Strategies For Lawsuit-Proofing Your Estate
Forbes Associate Editor, Ashlea Ebeling, wrote a great article last week about estate planning strategies that can discourage a protracted legal battle after your death. The following are some of her suggestions, along with some of my commentary:
1. Treat siblings equally.
Unequal distributions, such as cutting out a child in favor of grandchildren, or leaving an unequal share of your estate to one child, breeds resentment and can potentially lead to litigation by disgruntled children.
But keep in mind that in some situations, an equal distribution is not necessarily equitable. For example, perhaps one of your children is a successful doctor, while another one has special needs and will never be self-reliant. In situations like these, an unequal distribution might not only be appropriate but understandable.
2. Decide who gets which treasure.
Last year, I wrote about how estate planning helps prevent family feuds. Parents often don’t specifically bequeath certain items of personal property. Rather, they expect that their children will cooperate with one another and distribute personal items equitably among themselves. Unfortunately, conflicts can arise when siblings cannot agree.
You can avoid conflicts by talking to your children and determining if there is anything in particular that they would like when you’re gone. Then you can include a memorandum in your estate planning documents detailing how your personal effects should be distributed.
3. Keep track of loans and advances.
If you’ve given a gift, or made a loan to one of your children, specifying whether the gift will count as an advancement or the loan will be forgiven at the time of your death can ward off conflict.
4. Transfer a business with a contract.
Rather than bequeathing a family business to just one of your children in your will, Ebeling suggests that you enter into a contract to sell the business to that child while you are alive. That way, the bequest will be more difficult to challenge.

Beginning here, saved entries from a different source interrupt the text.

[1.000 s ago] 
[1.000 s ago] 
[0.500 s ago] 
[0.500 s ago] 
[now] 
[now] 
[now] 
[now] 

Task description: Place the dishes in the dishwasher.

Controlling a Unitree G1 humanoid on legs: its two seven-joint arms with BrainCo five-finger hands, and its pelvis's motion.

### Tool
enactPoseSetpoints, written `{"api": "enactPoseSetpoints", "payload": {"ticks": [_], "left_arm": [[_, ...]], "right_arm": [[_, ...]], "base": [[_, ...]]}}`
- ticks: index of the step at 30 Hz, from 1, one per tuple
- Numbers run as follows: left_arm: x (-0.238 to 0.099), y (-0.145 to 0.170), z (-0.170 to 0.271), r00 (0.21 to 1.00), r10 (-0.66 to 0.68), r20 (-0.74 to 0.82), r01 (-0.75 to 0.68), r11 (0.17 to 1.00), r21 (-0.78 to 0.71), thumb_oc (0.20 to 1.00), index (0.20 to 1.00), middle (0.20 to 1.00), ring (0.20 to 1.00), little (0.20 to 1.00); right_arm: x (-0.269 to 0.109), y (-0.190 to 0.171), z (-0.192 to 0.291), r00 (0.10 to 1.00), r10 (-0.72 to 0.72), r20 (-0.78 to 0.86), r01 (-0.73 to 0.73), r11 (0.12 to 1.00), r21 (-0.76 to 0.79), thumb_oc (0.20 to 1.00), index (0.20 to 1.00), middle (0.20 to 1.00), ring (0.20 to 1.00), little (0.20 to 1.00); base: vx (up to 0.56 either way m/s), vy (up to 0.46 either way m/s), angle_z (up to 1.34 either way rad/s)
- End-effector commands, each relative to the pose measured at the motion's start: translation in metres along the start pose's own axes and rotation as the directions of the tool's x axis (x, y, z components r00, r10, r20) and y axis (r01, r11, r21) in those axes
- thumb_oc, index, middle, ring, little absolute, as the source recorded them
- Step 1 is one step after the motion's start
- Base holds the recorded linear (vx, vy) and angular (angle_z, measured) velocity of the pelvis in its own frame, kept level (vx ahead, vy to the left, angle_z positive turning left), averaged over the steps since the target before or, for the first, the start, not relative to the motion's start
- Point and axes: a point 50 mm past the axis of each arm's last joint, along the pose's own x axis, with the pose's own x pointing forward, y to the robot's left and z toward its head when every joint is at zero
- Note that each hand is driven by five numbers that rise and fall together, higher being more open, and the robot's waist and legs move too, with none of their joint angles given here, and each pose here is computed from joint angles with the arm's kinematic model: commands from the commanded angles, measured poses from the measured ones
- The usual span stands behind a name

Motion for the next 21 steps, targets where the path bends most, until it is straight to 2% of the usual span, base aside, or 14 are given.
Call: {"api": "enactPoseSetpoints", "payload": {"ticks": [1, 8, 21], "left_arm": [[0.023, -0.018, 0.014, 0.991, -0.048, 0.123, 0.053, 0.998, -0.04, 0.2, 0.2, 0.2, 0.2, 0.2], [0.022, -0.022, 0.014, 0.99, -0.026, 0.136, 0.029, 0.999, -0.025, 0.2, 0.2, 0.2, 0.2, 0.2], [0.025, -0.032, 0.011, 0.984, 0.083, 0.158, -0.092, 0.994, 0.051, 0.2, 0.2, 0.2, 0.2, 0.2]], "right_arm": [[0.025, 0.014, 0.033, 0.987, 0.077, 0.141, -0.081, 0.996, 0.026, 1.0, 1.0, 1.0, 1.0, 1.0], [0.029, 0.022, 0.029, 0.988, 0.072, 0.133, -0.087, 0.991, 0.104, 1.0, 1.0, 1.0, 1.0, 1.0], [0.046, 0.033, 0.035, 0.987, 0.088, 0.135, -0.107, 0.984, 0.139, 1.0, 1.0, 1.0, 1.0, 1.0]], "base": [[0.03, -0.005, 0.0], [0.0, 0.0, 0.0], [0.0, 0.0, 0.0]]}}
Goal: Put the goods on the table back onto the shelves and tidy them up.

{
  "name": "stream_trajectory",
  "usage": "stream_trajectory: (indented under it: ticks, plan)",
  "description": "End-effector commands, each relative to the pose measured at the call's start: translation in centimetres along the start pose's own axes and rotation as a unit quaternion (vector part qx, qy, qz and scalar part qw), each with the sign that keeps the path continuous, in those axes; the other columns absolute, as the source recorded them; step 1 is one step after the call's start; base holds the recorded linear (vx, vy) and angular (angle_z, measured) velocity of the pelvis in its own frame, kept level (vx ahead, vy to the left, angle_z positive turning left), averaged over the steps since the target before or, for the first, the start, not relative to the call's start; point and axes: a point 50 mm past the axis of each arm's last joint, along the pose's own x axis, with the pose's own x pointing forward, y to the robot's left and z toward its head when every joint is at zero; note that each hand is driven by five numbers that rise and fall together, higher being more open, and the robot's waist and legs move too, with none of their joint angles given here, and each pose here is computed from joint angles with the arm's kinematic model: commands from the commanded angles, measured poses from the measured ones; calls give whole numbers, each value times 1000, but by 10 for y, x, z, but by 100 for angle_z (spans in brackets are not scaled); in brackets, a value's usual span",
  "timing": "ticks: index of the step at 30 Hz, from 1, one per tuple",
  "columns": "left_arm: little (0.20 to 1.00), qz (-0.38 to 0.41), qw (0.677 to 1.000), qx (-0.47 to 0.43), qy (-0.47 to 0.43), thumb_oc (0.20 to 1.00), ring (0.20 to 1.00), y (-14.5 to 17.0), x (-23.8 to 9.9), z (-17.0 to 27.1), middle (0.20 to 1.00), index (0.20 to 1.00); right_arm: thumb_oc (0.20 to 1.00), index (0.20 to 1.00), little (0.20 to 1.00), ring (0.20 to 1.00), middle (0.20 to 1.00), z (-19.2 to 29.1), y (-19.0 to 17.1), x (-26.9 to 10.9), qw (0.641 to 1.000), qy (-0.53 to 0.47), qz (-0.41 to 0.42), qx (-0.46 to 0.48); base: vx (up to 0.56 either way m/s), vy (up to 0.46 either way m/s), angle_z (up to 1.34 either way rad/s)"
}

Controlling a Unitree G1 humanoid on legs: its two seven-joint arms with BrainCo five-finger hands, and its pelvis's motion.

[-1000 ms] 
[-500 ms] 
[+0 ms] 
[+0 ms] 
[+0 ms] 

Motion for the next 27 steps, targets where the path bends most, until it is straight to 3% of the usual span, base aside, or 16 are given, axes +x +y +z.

5. Check ownership of what you leave.
It is important to check your beneficiary designations on assets such as insurance policies, IRAs and 401Ks. Distribution of those assets are not governed by your will, but rather by contract. So, if you create a trust for your children’s benefit in your will intending that it be funded by an insurance policy, but name your children as the outright beneficiaries of the policy, the beneficiary designation will control.
6. Get your own lawyer.
Couples often retain one attorney to prepare all their estate planning documents. But if you are part of a blended family and there is some contention between children from previous marriages, one spouse’s children may claim that the attorney did not adequately represent their parent’s interests.
7. Consider a corporate executor.
Choosing a family member or an adult child as an executor of your estate is not typically problematic. But if there is animosity and distrust among family members, choosing a corporate executor is a good idea.
8. Establish you’re of sound mind.
One of the requirements of a valid will is that the testator be of sound mind. Alleging that the testator lacked the mental capacity to sign a will is a common means of challenging it. If you anticipate that a family member might challenge your will on the basis of mental capacity, Abeling suggests that you get evaluated by a treating physician as well as geriatric psychiatrist immediately before signing your will.
9. Include a “no contest” clause.
If you anticipate that a family member will contest your will, you can add a no contest clause, or “in terrorem” clause threatening to disinherit that beneficiary if he or she contests the terms of the will.
10. Spell out any disinheritance.
Make sure any intent to disinherit a child is clearly indicated in your will.